British military historian and broadcaster Gilbert (Challenge of Battle: The Real Story of the British Army in 1914, 2014, etc.) offers a nuts-and-bolts, chronological study of the Waffen-SS, from the time of Himmler’s assumption of its command in 1929 through training, successes, atrocities on the Eastern and Western fronts, and to its bitter defeat in 1945 (and resurrection in a postwar loyalists’ group). After Hitler’s elimination of Ernst Röhm and his thuggish SA (the “brownshirts”) in the so-called Night of the Long Knives on June 29, 1934, the elite Schutzstaffel became the “prime arbiter of violence in Nazi Germany.” Himmler envisioned a group with “a confirmed Aryan pedigree and a high level of physical fitness”—education was not a priority—forged into “a vanguard of political soldiers for the Nazi cause.” Of course, the men would be inculcated in racial doctrine and develop an intense sense of comradeship. Gilbert explores the competitive dynamic between the Germany army and the SS and the army’s attempts to undermine the SS and its various splinter groups. While Himmler pursued his vision of an ever larger role for the SS—as the racial war against the Jews and Slavs progressed—Hitler “did not favor diluting its special character through mass recruitment.” As Nazi expansion continued, so did the widening makeup of the SS, and the group began to incorporate mercenary Dutch, Finns, Norwegians, and Danes.
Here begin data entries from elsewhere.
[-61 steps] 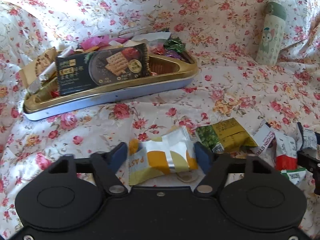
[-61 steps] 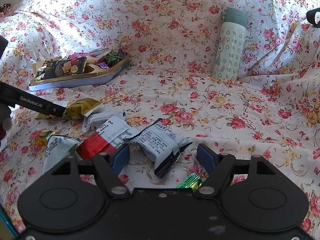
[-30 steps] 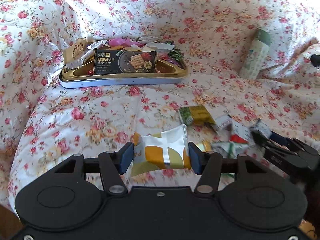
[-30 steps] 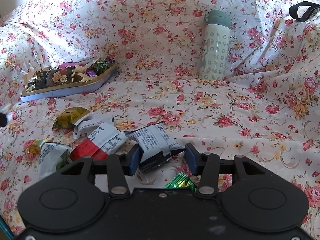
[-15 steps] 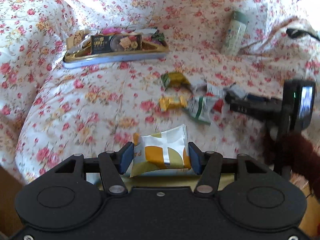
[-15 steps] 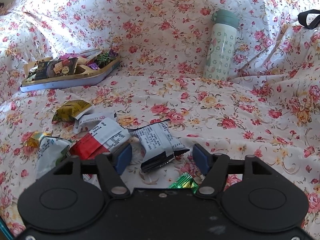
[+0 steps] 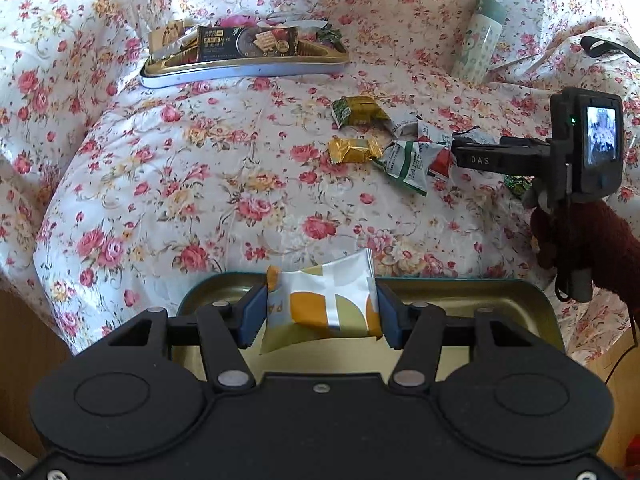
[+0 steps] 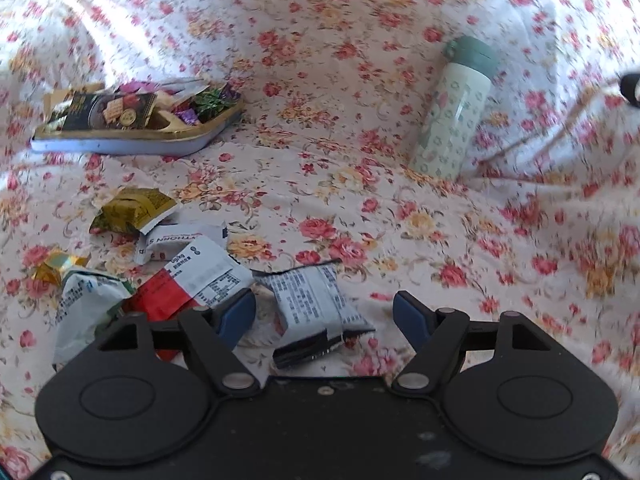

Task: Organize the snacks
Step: 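Lift both packets and carry them over the olive rectangular tray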

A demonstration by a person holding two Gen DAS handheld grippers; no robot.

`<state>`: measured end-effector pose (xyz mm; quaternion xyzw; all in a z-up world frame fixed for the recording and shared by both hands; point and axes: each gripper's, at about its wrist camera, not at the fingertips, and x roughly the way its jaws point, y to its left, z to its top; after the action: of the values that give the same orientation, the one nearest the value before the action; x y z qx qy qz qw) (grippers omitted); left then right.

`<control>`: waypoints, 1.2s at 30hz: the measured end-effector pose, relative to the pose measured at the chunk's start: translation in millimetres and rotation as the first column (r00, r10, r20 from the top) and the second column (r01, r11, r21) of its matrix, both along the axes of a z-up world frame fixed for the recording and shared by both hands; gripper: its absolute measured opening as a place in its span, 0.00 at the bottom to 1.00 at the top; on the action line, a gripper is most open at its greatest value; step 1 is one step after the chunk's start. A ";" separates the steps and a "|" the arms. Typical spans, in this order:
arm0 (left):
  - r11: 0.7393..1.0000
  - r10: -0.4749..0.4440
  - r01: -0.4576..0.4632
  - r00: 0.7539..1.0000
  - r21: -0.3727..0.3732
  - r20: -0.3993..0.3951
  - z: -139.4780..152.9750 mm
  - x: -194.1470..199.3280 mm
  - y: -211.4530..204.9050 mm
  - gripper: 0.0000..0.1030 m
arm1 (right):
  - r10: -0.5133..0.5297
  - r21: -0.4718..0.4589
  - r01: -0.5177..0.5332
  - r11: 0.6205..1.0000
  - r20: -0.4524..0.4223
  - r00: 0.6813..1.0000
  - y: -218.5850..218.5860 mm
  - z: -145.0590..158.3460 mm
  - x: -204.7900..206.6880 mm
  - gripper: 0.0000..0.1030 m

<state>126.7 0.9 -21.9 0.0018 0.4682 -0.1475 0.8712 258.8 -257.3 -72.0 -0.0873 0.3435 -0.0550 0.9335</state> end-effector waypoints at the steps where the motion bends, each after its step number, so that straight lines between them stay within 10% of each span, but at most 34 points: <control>1: 1.000 0.002 -0.002 1.000 0.000 -0.001 -0.2 -0.3 0.1 0.60 | 0.007 0.009 -0.007 1.000 -0.007 1.000 -0.6 0.5 1.7 0.69; 4: 1.000 0.007 -0.007 1.000 0.008 0.003 -0.1 -2.0 0.6 0.60 | 0.020 0.072 -0.018 0.997 -0.037 0.999 -2.7 4.0 4.4 0.39; 7: 1.000 0.011 -0.011 1.000 0.015 0.013 1.4 -4.3 1.3 0.60 | -0.002 0.090 0.007 0.996 -0.056 0.998 0.3 7.2 4.1 0.35; 19: 0.999 0.030 -0.031 0.998 0.033 0.046 13.4 -23.3 4.3 0.60 | -0.141 0.310 0.121 0.943 0.040 0.989 -5.3 65.4 -65.6 0.35; 36: 0.994 0.088 -0.091 0.994 0.052 0.060 25.0 -78.0 12.9 0.60 | -0.084 0.406 0.017 0.914 0.147 0.986 46.3 107.7 -226.5 0.35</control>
<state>48.7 13.8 3.1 0.0089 0.4465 -0.0954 0.8896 32.3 -211.0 35.7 0.1205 0.2731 -0.0140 0.9543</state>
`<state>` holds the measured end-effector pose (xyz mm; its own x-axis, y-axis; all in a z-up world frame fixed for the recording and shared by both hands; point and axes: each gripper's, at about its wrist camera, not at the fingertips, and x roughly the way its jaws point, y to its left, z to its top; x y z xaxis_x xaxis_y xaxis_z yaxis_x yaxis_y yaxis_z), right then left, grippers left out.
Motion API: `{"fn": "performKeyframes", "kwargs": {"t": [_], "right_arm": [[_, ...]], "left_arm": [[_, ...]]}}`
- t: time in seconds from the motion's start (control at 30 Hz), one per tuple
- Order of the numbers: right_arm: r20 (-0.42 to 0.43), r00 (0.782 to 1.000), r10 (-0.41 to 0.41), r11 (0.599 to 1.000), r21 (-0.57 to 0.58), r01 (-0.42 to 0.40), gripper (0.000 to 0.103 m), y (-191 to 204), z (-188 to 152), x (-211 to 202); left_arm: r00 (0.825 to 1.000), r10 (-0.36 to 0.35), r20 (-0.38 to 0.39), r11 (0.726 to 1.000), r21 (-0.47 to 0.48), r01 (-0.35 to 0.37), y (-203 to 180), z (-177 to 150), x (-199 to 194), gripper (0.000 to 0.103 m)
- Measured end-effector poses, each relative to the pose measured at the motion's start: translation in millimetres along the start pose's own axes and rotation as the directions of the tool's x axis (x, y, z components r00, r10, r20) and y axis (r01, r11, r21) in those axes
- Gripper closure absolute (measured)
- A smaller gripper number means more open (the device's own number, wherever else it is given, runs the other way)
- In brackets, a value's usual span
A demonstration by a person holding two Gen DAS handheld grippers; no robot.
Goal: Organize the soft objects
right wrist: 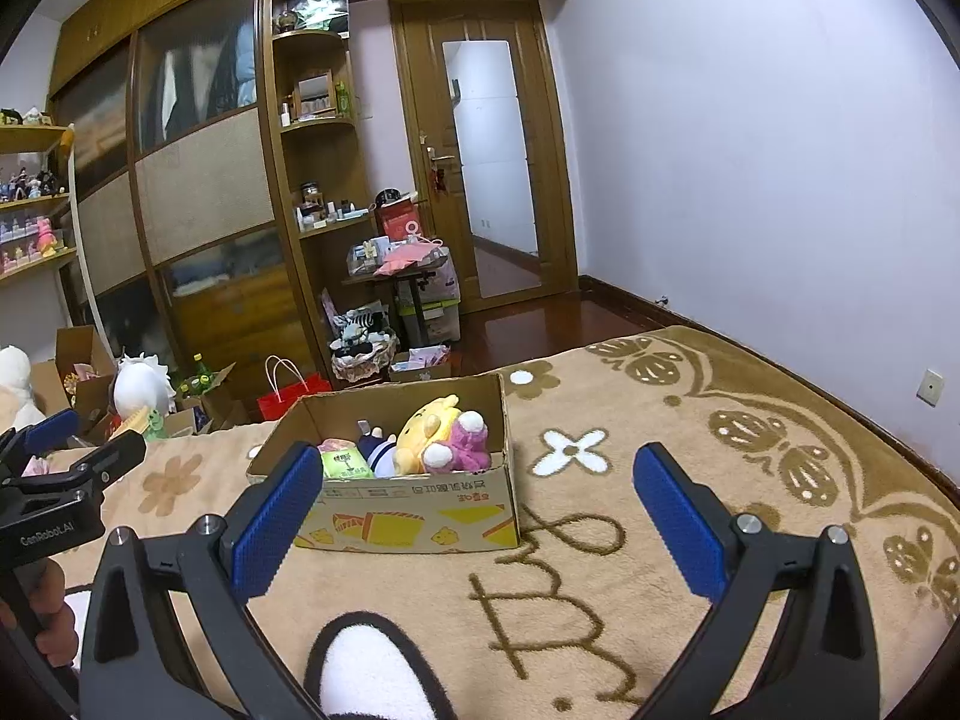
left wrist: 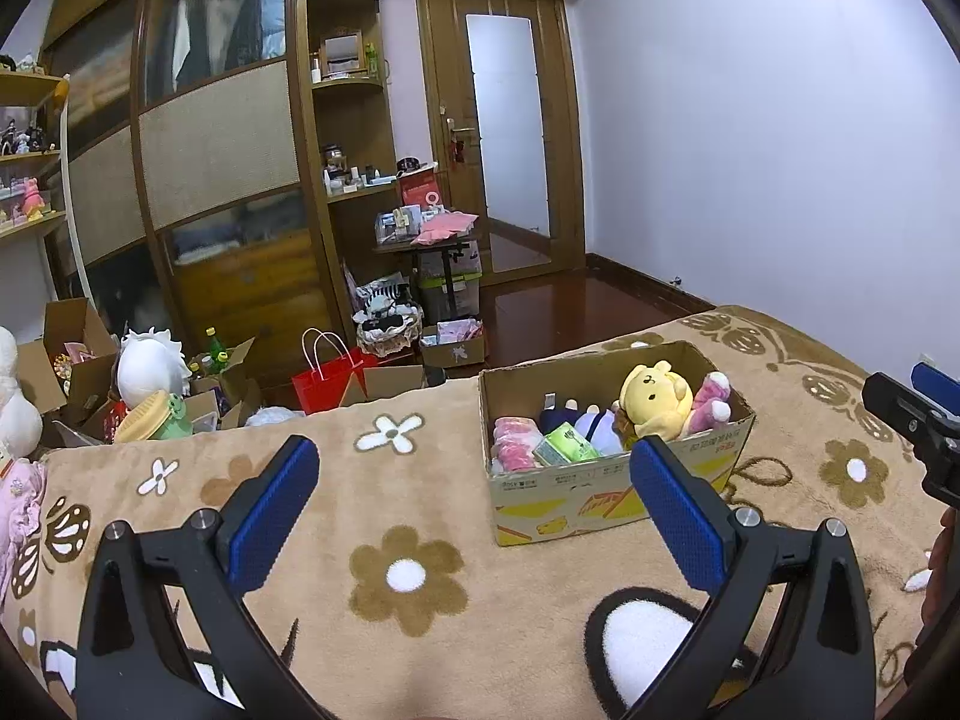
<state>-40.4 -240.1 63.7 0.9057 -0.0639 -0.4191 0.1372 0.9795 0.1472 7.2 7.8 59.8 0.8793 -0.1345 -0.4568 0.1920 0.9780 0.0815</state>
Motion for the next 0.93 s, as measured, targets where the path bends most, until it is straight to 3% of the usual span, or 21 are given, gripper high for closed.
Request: {"fn": "performKeyframes", "kwargs": {"t": [0.93], "right_arm": [[0.002, 1.000, -0.008, 1.000, -0.009, 0.008, 0.000, -2.4, -0.2, -0.8]], "left_arm": [[1.000, -0.013, -0.006, 1.000, 0.004, 0.013, -3.3, -1.7, -0.9, 0.000]]}}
With the Germans increasingly desperate, “the once fixed racial lines were also becoming…blurred, something not lost on bemused Waffen-SS veterans.” Ultimately, the organization fought until the bitter end. Of the “more than 900,000 men [who] passed through its ranks,” writes Gilbert, “...300,000 were killed or died of their wounds.”
A fairly technical study featuring some riveting revelations about the diverse makeup of the notorious Nazi organization.